In his role as a hospice worker, supporting dying patients and their families, Joe Ackerman has been in the room when a person takes their last breath more times than he can count. For Ackerman, an administrator at The Merrimack Valley Hospice House in Haverhill, these final moments are often filled with dignity and grace. “It is an honor for me to be allowed in these rooms,” said Ackerman. “You see the best in people at that time, and I leave with a sense of love and spirit that reaffirms life.”

Ackerman, 40, said patients come to hospice when a cure is no longer possible for their terminal illness, whether HIV, congestive heart failure, neurological diseases, or respiratory distress. For cancer patients, hospice can be a peaceful end to depleting rounds of chemotherapy appointments and exhausting pain and nausea. “There is still so much focus on cure, cure, cure, and the medical community often has a hard time acknowledging that treatments are no longer working, and can even take away from a patient’s quality of life in the last few months,” said Ackerman.

Hospice care typically is a team of workers – nurses, chaplains, home health aides, social workers, and others who help make end-of-life more comfortable. “Often it is the smallest interventions that make the biggest difference, whether the holding of hand, dealing with insurance companies, or a phone call to a family member,” said Ackerman.

Q: How did you become interested in hospice care?
A: I was a competitive ski racer when I was younger, and worked with a lot of sports psychologists. It intrigued me that our minds are a machine that we have control over, and I saw a strong mind-body connection. I became a medical social worker and eventually worked in oncology. The intimacy that I developed with patients and family during such a critical time of life really resonated me. Hospice allows me to walk with patients and family during part of life’s journey.

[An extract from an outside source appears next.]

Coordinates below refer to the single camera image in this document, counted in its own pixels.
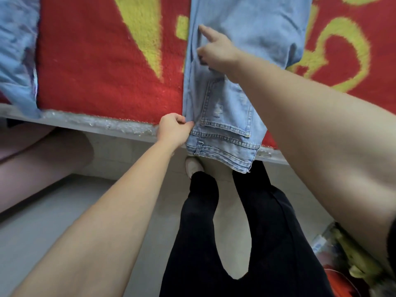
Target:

Q: What sort of patients do you see?
A: When I started five years ago, we served mostly elderly with a scattering of young patients, but now it’s changing. Just recently I visited a 32-year-old mother with two young kids who is dying of brain cancer. Sadly now we also have kids in our pediatric palliative program who have diseases so complex that I can’t even tell you half of their diagnosis.

Q: What have you learned by working in a hospice?
A: Every day I learn how to appreciate life. Patients will say to me, “Live this day to the fullest. Don’t wait to do the things you want to do.” This grounds me and teaches me never to take anything for granted. Every day after work, I walk into the house and give my wife and kids a big hug, grateful that I have this time with them.

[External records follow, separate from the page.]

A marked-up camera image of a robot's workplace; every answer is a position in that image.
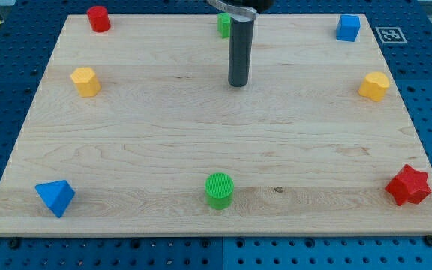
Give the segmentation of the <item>black robot arm end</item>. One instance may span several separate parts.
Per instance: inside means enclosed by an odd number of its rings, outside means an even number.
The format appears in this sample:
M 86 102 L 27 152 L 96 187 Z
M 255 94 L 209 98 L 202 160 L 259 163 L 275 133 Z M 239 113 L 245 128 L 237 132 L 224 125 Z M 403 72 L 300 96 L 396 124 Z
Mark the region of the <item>black robot arm end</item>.
M 273 6 L 275 0 L 244 0 L 244 5 L 255 9 L 259 14 Z

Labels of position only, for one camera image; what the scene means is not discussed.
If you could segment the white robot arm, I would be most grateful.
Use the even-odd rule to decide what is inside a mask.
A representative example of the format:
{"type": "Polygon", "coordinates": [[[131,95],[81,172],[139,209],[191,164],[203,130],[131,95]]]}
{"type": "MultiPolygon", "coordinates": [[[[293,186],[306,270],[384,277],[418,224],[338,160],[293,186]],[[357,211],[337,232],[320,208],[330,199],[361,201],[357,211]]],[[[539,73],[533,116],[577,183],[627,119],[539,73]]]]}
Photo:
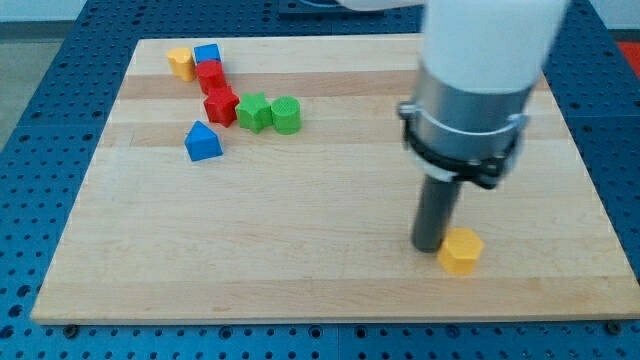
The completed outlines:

Q: What sort of questions do families and patients ask you?
A: I get asked a lot, “How much time do they have left?” but I don’t have a crystal ball. Families also ask me about how the patient is handling their last days and are hesitant to talk about death – it’s a taboo topic. The patient may be at peace, but the caregivers may not be on the same page. I try to help them all be ready to move on during a terribly emotional time.

Q: Do you believe in life after death?
A: I do now. There was a period when I didn’t, but I’ve seen too often where someone dying will have visions of loved ones from the past and say, “My mother or daughter is with me now.” It makes me believe that there has to something there.

This blog is not written or edited by or the Boston Globe.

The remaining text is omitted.